Após a cria e a engorda dos animais, o próximo elemento da cadeia produtiva é a indústria de abate e processamento de carnes, que “participa de forma relevante na atividade econômica brasileira, no tocante ao volume de produção e exportações e a capacidade de geração de empregos, cerca de 500.000 empregos diretos” (DIAS; CASTRO, 2011, p. 39). Segundo dados divulgados pelo IBGE (2012a), em 2011, foram abatidas 28,814 milhões de cabeças de bovinos no Brasil.

Após o abatimento do bovino, o couro é removido e encaminhado à indústria de curtimento, que também é um setor de relevância econômica para o país:

O setor heterogêneo da indústria curtidora do Brasil contando com mais de 800 empresas é formado na sua grande maioria por microempresas familiares, vários curtumes médios e alguns grupos grandes e inclusive pela maior empresa curtidora no cenário mundial (ABQTIC, 2011, p. 6).

Durante o ano de 2011 foram adquiridas 34,140 milhões de peças de couro inteiras de bovino, quantidade 18,5% superior ao total de cabeças abatidas. Essa diferença corresponde a quantidade de animais abatidos em estabelecimentos não inspecionados, cujos couros foram destinados aos curtumes. Em décadas passadas, esse número, que era superior a 30%, vem caindo nos últimos anos devido à maior fiscalização e formalização da cadeia produtiva (IBGE, 2012a).

Figura 1 – Cadeia produtiva de calçados de couro. Fonte: adaptado de Fensterseifer (1995, p. 25).

Após o curtimento, a cadeia produtiva tem sequência nas indústrias de calçados, outro setor de relevância econômica no Brasil. De acordo com Guidolin, Costa e Rocha (2010, p. 148), “No Brasil, a indústria de calçados sempre teve relevância para a economia, com a geração de emprego e renda nos diferentes polos produtivos espalhados pelo país”.

Segundo dados da Associação Brasileira das Indústrias de Calçados (ABICALÇADOS, 2012b), o Brasil está organizado em polos produtores de calçados espalhados em diversos

estados, dentre os quais se podem destacar: o estado do Rio Grande do Sul, com intensa produção de calçados e artigos de couro, tendo como principais polos os localizados no Vale do Rio dos Sinos, no Vale do Paranhana, e na Serra Gaúcha; os polos calçadistas no estado do Ceará, que se especializaram na fabricação de chinelos, sandálias e sapatos de plástico ou borracha; e os polos do estado de São Paulo, localizados na região de Birigui, especializados em calçados infantis, na região de Jhau, especializados em sapatos femininos, e na região de Franca, conhecida como a maior fabricante de calçados masculinos do país.

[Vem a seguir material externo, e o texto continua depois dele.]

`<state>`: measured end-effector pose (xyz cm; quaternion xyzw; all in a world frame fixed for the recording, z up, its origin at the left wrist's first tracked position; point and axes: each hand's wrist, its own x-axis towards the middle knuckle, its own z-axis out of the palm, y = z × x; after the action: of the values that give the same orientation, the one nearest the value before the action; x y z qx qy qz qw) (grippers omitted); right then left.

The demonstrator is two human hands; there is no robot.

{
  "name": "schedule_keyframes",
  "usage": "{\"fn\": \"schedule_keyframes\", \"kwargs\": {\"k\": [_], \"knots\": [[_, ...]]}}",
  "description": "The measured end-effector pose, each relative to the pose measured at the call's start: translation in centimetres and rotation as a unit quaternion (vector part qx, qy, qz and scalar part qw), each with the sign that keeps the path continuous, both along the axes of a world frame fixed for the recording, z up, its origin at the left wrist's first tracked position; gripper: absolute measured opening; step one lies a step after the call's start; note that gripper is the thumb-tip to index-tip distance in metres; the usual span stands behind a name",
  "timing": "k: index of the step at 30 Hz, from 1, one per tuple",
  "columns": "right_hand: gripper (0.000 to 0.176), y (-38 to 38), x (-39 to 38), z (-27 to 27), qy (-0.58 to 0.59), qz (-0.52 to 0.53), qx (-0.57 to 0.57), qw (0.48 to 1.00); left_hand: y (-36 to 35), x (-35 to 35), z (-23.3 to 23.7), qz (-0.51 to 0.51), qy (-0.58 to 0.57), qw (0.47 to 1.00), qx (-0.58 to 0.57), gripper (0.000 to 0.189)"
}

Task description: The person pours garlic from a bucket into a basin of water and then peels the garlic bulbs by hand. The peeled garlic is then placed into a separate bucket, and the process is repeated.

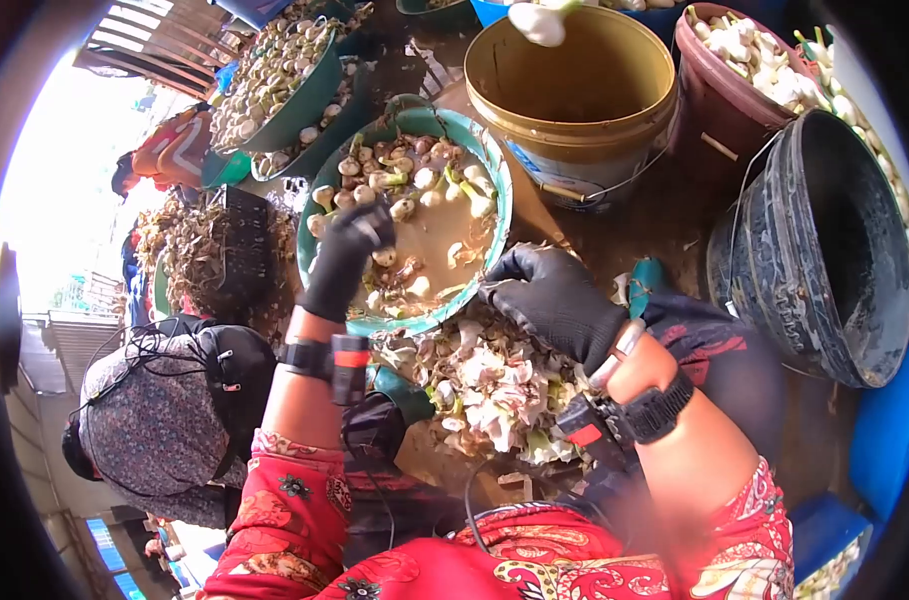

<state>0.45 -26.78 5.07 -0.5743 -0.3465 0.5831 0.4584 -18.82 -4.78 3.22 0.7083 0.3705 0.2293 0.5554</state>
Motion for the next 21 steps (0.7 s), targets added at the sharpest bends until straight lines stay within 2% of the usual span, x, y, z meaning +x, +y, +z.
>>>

Em síntese, a estrutura do setor calçadista no Brasil, conforme dados divulgados pela Abicalçados (2012b), é constituída por uma grande variedade de fornecedores de matéria- prima, máquinas e componentes. Além disso, é constituída, também, por indústrias calçadistas distribuídas da seguinte forma: em torno de 2.400 indústrias de componentes, mais de 800 empresas especializadas no curtimento e acabamento do couro, cerca de 130 fábricas de máquinas e equipamentos e 7.830 fábricas de calçados, das quais 31% produzem calçados de couro.